• _Work task_
Search the material for the string "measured" and copy each line where it occurs.

• _Dataset content_
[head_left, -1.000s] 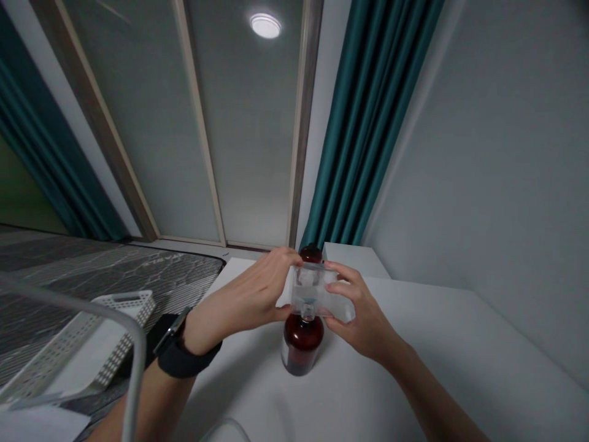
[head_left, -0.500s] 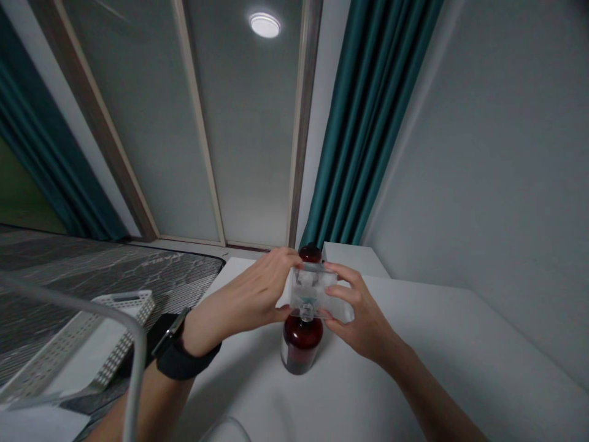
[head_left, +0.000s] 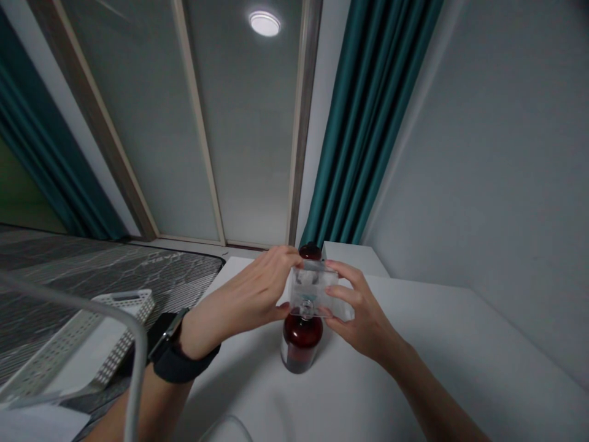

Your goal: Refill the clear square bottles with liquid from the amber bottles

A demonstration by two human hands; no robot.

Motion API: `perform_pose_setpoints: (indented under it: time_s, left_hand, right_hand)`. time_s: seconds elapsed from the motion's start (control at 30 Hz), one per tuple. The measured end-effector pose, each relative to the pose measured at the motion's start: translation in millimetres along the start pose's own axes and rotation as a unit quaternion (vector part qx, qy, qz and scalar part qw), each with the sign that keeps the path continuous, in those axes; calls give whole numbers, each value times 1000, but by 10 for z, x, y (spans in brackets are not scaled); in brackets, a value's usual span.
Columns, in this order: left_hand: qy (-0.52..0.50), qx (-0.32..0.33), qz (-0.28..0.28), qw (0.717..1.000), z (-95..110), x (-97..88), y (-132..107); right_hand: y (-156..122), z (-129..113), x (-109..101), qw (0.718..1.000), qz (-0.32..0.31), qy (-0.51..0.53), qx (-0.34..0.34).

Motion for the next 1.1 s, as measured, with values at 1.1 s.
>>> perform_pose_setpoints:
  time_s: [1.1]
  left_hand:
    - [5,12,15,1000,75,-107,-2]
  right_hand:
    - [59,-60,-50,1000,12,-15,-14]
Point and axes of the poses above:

• _Reply_
Motion API: `perform_pose_setpoints: (indented under it: time_s, left_hand, right_hand)`. time_s: seconds elapsed from the motion's start (control at 30 Hz), one per tuple. The measured end-effector pose, each relative to the pose measured at the motion's start: translation in millimetres along the start pose's own axes and rotation as a unit quaternion (vector part qx, qy, qz and scalar part qw), each with the sign that keeps the path continuous, in those axes; calls give whole numbers, each value times 1000, but by 10 for z, x, y (spans in brackets are not scaled); in brackets, a value's usual span.
Motion for the next 1.1 s, as measured, with values at 1.1 s.

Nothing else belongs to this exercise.